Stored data
○ ○ ○ ○ ○ ○ ○

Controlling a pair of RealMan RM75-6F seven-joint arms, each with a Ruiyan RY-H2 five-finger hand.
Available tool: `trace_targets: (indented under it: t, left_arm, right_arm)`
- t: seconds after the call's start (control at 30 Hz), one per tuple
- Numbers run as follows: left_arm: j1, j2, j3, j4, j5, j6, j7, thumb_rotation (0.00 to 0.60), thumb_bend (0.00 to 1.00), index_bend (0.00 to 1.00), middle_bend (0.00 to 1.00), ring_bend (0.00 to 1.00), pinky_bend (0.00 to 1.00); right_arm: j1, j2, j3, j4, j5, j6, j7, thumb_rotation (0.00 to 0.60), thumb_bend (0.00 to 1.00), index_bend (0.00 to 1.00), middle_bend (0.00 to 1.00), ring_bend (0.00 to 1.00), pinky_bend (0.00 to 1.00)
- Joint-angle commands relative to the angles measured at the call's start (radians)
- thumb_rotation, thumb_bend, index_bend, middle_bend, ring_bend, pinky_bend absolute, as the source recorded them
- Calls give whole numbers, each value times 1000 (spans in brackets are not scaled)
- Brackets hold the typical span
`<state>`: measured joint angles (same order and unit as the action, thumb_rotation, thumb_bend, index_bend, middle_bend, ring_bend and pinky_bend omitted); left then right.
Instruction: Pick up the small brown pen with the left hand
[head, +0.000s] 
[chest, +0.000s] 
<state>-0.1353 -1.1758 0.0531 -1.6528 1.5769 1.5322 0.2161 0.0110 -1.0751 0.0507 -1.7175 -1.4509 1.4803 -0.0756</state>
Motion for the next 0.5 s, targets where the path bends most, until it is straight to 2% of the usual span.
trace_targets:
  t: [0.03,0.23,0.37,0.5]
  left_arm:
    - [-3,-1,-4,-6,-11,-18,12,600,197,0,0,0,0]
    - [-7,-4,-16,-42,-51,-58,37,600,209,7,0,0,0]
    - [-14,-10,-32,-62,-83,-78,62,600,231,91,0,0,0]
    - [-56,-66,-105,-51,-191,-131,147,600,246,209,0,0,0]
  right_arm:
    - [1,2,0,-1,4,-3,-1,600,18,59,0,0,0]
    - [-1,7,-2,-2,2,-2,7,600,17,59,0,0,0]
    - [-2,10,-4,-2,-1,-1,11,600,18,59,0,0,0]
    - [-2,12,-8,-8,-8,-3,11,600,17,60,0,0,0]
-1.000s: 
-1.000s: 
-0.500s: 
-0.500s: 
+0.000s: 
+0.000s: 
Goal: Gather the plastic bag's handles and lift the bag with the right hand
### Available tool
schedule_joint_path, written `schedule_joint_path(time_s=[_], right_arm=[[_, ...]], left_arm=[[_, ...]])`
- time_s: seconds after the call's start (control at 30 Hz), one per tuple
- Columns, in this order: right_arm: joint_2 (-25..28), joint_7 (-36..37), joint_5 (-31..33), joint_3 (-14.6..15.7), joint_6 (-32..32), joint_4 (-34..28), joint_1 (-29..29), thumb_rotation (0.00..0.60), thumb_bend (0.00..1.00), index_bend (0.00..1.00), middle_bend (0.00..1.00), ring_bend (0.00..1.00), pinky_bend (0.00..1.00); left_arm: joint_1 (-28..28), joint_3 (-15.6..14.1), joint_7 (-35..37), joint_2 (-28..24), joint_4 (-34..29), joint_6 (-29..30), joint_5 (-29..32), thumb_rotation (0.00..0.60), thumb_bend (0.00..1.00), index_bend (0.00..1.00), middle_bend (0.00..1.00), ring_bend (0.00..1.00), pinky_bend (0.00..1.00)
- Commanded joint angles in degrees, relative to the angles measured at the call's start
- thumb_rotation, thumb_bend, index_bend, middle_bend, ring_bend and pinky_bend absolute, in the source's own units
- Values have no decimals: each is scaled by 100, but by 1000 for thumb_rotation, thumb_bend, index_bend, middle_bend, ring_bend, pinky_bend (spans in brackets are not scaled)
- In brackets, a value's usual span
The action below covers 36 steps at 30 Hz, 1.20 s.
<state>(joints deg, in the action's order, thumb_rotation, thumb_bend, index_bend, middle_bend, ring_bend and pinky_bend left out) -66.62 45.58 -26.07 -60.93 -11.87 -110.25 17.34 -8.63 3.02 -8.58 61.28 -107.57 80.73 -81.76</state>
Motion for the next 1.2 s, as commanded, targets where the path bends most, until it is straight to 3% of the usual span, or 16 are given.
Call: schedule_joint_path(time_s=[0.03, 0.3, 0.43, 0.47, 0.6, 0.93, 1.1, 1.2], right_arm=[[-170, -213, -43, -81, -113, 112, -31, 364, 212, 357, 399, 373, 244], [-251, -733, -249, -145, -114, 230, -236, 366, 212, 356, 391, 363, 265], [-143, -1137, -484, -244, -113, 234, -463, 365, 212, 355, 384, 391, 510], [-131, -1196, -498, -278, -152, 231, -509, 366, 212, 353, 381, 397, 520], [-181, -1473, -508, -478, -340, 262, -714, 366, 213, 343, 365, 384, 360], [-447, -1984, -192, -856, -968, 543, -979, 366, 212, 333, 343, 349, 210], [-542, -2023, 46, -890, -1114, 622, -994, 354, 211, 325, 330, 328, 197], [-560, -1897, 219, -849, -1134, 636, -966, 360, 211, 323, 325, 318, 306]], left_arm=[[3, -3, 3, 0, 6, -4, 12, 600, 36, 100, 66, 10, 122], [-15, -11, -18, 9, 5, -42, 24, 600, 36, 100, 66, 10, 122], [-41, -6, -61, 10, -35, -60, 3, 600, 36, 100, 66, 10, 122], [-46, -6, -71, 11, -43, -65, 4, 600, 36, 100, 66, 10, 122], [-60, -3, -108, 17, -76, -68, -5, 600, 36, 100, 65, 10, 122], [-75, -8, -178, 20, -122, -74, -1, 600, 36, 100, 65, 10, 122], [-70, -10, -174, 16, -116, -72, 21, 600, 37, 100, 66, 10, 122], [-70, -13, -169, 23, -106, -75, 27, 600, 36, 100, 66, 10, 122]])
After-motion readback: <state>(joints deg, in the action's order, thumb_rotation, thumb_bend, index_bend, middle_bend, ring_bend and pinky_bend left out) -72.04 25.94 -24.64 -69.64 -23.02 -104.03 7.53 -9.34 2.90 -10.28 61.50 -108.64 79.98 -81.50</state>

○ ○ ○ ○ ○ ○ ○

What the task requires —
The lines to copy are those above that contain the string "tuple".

Answer box —
- t: seconds after the call's start (control at 30 Hz), one per tuple
- time_s: seconds after the call's start (control at 30 Hz), one per tuple

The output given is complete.